ACTION ITEM:
The answer must be an exact reproduction of the lines from the start of the records below through the line containing "Annotation job — place one or more keypoints on the aluminium", and nothing more.

===== SOURCE MATERIAL =====

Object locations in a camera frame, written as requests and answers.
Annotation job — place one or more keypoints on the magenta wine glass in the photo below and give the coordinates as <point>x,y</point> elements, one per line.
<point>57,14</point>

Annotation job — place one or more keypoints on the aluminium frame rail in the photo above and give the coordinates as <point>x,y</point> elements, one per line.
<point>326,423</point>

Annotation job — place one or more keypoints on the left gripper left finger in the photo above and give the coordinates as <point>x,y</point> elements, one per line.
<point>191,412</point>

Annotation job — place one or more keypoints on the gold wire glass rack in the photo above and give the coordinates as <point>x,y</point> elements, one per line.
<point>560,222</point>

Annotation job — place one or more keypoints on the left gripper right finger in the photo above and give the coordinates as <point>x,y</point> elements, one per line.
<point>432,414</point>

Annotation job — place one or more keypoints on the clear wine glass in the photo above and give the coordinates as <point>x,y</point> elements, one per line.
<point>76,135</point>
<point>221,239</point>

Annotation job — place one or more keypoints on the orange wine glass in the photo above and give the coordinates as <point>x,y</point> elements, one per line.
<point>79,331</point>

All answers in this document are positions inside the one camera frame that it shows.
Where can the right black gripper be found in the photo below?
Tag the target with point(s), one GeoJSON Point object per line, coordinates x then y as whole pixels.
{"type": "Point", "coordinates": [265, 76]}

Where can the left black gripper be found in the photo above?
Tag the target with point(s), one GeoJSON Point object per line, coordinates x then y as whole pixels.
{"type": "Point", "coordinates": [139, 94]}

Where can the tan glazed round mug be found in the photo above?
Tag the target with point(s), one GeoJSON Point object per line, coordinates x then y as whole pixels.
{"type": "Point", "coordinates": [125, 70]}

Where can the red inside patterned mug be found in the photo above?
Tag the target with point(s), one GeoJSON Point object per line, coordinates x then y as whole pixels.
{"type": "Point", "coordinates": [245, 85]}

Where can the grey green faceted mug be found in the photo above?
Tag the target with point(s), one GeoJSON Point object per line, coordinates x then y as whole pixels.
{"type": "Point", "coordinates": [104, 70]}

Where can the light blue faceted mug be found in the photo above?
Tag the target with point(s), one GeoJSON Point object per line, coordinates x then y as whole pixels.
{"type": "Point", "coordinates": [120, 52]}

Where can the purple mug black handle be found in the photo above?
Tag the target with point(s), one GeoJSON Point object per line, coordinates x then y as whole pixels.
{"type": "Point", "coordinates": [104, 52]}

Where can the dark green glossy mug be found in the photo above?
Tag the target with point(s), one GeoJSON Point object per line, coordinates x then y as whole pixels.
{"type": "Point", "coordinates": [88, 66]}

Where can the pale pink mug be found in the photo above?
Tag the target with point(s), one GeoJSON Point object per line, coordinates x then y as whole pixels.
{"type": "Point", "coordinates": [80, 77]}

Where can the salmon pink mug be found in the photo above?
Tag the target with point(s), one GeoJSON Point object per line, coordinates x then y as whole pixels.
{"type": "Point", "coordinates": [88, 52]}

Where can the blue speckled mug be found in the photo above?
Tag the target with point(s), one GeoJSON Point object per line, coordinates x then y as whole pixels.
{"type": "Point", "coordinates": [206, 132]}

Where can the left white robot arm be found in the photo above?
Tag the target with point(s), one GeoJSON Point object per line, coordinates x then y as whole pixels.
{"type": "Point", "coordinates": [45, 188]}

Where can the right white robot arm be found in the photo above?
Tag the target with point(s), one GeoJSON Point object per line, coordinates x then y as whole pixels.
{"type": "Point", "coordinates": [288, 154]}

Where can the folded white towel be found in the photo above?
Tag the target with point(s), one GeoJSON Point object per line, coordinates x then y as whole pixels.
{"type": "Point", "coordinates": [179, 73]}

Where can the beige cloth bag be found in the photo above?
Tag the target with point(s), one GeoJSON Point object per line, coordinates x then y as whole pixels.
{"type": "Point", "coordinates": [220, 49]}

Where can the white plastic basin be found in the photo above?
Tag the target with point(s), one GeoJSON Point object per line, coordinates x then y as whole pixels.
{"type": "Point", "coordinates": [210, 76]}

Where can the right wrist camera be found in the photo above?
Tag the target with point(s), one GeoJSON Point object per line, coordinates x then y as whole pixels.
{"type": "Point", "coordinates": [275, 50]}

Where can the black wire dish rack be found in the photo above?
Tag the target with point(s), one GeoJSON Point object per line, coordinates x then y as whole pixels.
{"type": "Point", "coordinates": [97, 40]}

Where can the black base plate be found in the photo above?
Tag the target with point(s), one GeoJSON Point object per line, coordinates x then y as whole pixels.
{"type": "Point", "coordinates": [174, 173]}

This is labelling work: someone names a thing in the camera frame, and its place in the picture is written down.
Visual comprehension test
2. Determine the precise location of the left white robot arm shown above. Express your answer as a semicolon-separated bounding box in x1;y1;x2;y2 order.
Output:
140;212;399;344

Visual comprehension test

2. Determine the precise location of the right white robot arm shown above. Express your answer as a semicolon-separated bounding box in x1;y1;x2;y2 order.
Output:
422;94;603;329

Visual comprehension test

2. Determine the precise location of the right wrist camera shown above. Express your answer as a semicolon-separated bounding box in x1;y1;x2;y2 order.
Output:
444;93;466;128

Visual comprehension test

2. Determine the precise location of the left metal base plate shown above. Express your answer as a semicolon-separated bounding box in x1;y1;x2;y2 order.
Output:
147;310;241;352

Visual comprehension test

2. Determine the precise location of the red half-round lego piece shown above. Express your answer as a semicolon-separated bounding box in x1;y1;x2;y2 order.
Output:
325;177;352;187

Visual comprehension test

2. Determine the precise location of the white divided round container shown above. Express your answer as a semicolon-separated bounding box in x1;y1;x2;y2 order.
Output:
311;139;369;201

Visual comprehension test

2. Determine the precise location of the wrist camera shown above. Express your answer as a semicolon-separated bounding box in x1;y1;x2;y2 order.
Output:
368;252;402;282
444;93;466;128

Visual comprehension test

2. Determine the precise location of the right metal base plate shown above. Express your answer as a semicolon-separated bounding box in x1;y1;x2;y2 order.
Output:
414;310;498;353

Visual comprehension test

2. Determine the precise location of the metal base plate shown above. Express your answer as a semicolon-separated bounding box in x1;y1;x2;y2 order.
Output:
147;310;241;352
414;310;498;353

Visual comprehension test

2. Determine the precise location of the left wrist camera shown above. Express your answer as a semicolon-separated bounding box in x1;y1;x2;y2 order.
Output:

=====

EXERCISE SOLUTION:
Object locations in a camera frame, written as requests and answers.
Annotation job — place one or more keypoints on the magenta wine glass in the photo below and give the coordinates as <point>x,y</point> elements, one per line.
<point>57,14</point>

Annotation job — place one or more keypoints on the aluminium frame rail in the photo above and give the coordinates as <point>x,y</point> elements, one per line.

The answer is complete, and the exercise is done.